In the converted data, 53 features do not have “addr:street” tags, even though this information is present the FL source data. Use the JOSM search string:
-("addr:street":) to find these.

Address2 field appears to have been dropped

Consider using addr:unit

2 Likes

This is a great idea!

Unfortunately I have found cases where the content of the “DIRECTIONS” field (which became the notes tag) seem to have been written to fit the geocoded location, so while it may offer a clue as to the actual location, I don’t think it can be relied upon.

1 Like

Given these concerns, I wonder if it might be worth taking a step back and looking for an alternative dataset specific to Florida. Unlike a lot of states, works by most agencies of the Florida state government are in the public domain under state law, and the few agencies that are permitted to copyright their works have open data portals anyways or have even attempted to contribute data to OSM directly. If such a dataset can be found, it won’t be as satisfying as using Florida as a trial run for an HIFLD import throughout the rest of the country, but it might result in better data in this state and serve as a template for state-level imports elsewhere.

1 Like

In general, I think that looking at state level data is a better option than HIFLD, especially for entities that the states operate or regulate. The data is likely to be much more current than HIFLD. We will still have to take a critical look at the data. Also, I am assuming that the translation issues I pointed out could also be present with another dataset as a script was probably used. Having said all of that, I took a quick look at the Florida Geospatial Open Data portal (https://geodata.floridagio.gov/), and didn’t see anything for manufacturing per se.

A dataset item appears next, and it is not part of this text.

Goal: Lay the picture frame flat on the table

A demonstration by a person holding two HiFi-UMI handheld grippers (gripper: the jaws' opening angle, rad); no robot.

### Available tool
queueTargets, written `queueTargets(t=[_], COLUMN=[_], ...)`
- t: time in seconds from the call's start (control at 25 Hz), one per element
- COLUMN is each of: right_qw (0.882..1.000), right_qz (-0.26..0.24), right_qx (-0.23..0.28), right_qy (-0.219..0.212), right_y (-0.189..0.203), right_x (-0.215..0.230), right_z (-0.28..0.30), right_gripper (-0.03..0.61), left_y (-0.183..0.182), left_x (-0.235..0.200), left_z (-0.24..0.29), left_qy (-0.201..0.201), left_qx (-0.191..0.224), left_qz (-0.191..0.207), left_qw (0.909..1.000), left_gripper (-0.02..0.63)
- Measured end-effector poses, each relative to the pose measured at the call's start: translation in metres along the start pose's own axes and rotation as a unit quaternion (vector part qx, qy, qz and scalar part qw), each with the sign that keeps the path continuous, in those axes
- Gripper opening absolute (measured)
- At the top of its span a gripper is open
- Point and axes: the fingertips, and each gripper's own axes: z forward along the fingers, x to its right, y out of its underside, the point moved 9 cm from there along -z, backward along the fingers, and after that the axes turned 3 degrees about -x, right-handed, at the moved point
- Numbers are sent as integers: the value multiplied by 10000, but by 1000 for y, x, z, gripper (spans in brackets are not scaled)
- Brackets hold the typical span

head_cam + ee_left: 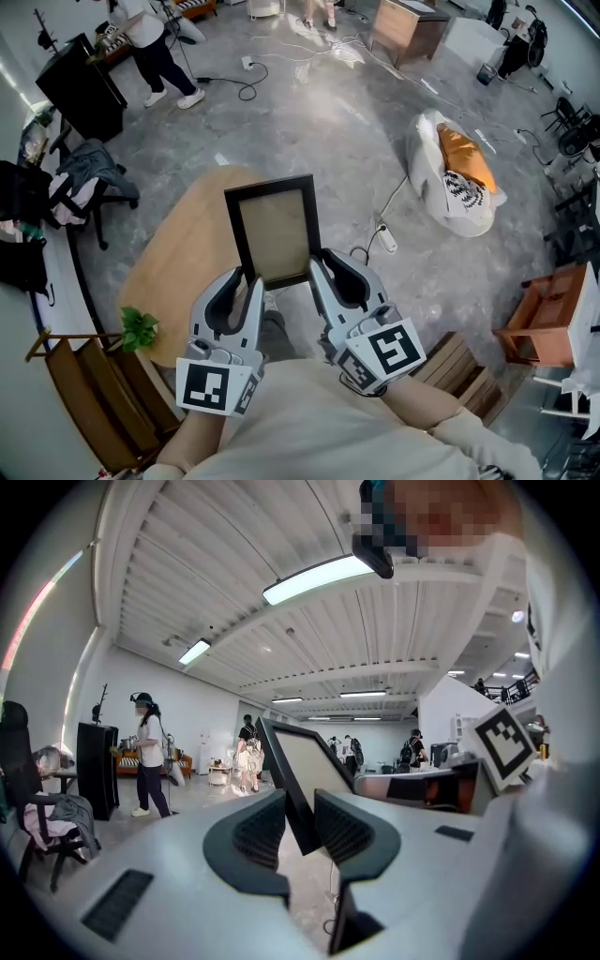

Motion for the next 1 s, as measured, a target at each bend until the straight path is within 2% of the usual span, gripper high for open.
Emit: queueTargets(t=[0.28,0.68,1.0], right_qw=[9996,9979,9966], right_qz=[88,151,187], right_qx=[-259,-621,-802], right_qy=[45,64,71], right_y=[-8,-24,-30], right_x=[17,37,50], right_z=[88,239,341], right_gripper=[52,54,54], left_y=[-8,-23,-28], left_x=[-71,-196,-278], left_z=[57,148,205], left_qy=[43,53,40], left_qx=[-201,-493,-597], left_qz=[-171,-463,-672], left_qw=[9996,9977,9959], left_gripper=[94,94,94])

Thanks for the input Mike and everyone else. I will not be importing this data. I’ll leave a note on the wiki.

Manufacturing seems to only have been compiled in earnest in this national dataset, hosted on the HIFLD, I haven’t found anywhere else that records this sort of data. It would be really nice if it was a little more up to date than 2009.

1 Like

James, thanks for considering the input of the community. I can tell you put a lot of work into this proposal - thanks for doing that. Having a clear, solid proposal made providing feedback easier.

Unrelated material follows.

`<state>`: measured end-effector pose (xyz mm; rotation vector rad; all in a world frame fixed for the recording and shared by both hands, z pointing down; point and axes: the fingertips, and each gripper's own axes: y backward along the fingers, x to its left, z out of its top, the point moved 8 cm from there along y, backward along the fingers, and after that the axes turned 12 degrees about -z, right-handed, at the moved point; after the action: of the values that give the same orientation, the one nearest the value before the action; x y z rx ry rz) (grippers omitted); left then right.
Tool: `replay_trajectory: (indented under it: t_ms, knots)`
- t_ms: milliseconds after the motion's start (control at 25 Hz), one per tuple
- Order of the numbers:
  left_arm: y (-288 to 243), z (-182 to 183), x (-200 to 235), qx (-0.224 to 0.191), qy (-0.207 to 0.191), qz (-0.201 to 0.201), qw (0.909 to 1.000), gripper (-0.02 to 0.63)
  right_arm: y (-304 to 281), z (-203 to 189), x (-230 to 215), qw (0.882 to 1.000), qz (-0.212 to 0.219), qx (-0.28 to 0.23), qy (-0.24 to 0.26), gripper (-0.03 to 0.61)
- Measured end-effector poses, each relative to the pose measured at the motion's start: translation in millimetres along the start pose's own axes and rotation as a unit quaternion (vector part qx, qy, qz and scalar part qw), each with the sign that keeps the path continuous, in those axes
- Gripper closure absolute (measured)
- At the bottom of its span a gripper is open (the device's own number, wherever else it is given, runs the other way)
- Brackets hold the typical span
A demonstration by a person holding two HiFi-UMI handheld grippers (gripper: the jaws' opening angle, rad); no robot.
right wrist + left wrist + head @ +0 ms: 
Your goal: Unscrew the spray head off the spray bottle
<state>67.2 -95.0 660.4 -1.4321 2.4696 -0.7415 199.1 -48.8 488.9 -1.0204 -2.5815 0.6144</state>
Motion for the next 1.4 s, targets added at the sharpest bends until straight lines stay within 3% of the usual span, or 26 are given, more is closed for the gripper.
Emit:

I have to say I am impressed by the analysis done by the rest of the community, such as the work @ImreSamu and @watmildon did with pinging the websites for these businesses.

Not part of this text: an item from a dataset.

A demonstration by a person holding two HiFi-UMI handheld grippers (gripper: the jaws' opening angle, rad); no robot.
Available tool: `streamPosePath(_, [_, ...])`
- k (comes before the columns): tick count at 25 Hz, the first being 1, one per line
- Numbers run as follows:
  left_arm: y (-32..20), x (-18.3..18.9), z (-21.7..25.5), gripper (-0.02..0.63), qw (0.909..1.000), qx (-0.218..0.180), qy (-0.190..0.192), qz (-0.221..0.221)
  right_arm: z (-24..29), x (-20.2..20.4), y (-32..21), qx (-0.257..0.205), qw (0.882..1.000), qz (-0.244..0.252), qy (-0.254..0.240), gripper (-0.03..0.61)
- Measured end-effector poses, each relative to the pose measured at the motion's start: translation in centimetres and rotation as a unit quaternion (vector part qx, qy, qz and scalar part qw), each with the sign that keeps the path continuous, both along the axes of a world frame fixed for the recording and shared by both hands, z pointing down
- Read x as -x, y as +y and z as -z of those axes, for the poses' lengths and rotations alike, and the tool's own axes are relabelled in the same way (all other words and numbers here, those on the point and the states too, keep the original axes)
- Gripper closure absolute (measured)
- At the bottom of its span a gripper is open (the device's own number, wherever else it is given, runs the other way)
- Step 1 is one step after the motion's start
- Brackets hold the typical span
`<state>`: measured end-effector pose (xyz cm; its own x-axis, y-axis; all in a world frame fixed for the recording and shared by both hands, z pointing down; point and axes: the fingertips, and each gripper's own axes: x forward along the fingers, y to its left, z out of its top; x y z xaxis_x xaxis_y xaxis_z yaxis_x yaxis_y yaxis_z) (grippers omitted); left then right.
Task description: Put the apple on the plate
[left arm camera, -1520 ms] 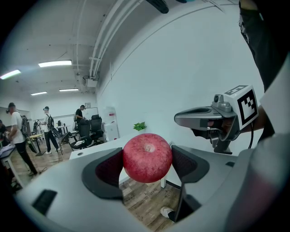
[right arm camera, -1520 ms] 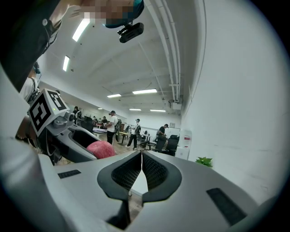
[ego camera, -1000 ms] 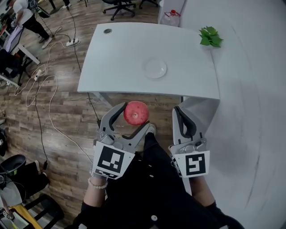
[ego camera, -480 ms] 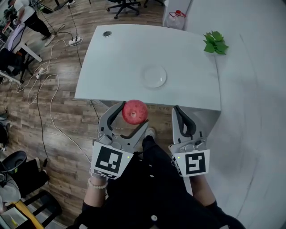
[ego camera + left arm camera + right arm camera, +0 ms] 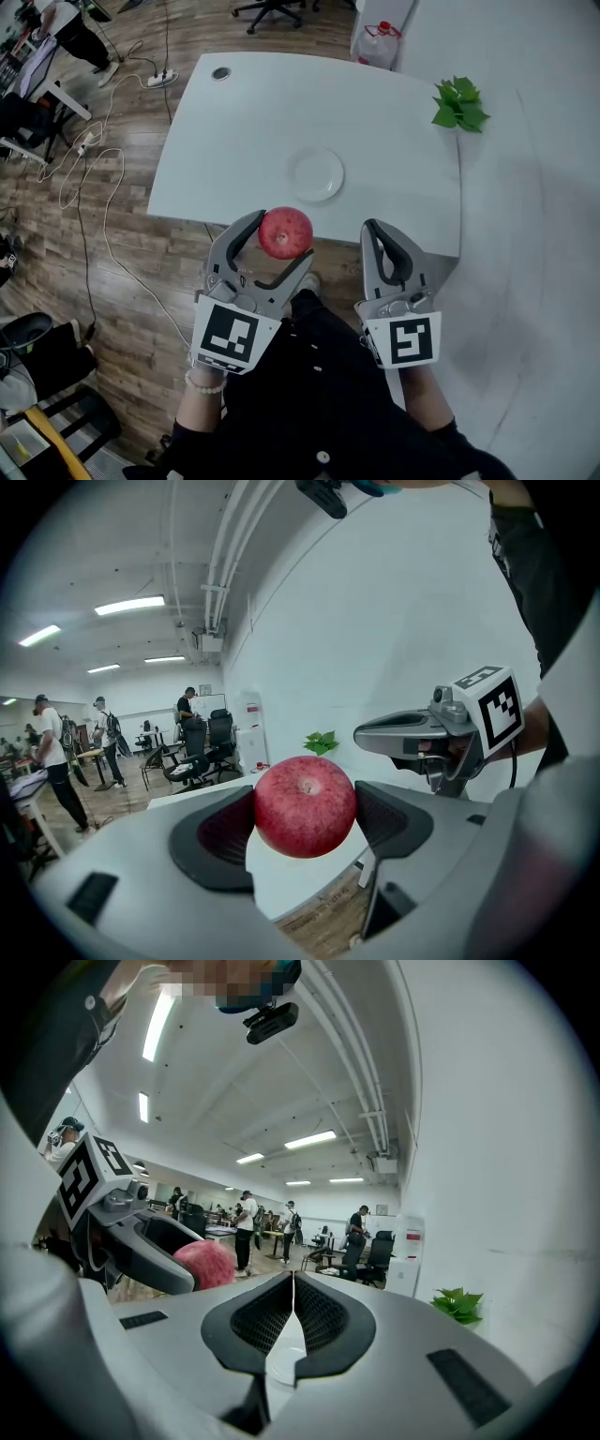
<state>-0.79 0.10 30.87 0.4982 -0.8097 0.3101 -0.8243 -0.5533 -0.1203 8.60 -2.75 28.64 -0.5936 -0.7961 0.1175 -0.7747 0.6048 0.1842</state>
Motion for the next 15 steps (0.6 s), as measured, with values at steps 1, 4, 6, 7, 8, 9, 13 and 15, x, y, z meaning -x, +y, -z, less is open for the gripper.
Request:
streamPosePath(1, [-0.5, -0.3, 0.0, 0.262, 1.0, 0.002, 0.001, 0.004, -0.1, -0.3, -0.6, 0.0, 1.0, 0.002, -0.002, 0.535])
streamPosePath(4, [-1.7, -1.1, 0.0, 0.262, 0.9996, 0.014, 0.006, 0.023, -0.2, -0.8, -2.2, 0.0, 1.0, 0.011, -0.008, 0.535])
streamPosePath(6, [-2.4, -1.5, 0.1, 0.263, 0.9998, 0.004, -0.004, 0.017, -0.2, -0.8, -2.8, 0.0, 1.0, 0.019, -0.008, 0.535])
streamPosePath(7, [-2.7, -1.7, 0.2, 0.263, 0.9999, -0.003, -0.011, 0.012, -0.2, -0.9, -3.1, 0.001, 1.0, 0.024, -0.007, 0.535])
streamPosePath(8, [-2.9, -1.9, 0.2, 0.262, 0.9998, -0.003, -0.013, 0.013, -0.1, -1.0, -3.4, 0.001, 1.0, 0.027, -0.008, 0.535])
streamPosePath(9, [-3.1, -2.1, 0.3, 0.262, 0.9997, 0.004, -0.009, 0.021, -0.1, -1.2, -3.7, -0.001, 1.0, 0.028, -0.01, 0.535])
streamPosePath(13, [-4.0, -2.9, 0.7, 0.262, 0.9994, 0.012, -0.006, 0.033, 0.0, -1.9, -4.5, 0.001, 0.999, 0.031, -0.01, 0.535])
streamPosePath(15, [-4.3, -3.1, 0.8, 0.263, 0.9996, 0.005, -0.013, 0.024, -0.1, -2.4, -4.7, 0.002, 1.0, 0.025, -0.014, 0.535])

I am not aware of any other nationwide database of manufacturing facilities that has a license compatible with OSM - but that doesn’t mean it doesn’t exist. However, let’s think about what state and Federal agencies might regulate manufacturing. For example, some manufacturers will be regulated by the EPA (because they emit, or potentially could emit, pollutants). Perhaps we could get a listing from one or more of these agencies of the facilities they regulate. If the dataset doesn’t have coordinates, but does have addresses, we could potentially use addresses from https://openaddresses.io/ to geocode the records (need to check the terms of use/license of the address data). I know I have been critical of automatic geocoding in this thread, but if we have a high quality point address database (as opposed to just address ranges on street segments), and we don’t make assumptions like “James Street is the same as James Road” (automatic geocoders do this, and other crazy things, sometimes to force a match), I think we can get results that can be fed into a MR challenge. I can help with the geocoding if needed.

2 Likes

I’m glad you mentioned EPA! The HIFLD has a couple more datasets from the EPA, see:
https://wiki.openstreetmap.org/wiki/HIFLD/Chemicals

If you are interested in these data, why not go directly to the EPA for an up to date copy? I took a look at the " EPA Emergency Response (ER) Toxic Substances Control Act (TSCA) Facilities" dataset, and it is at least six years old according to the metadata, and depending on what HIFLD did during the last update, many records may actually be from 2014.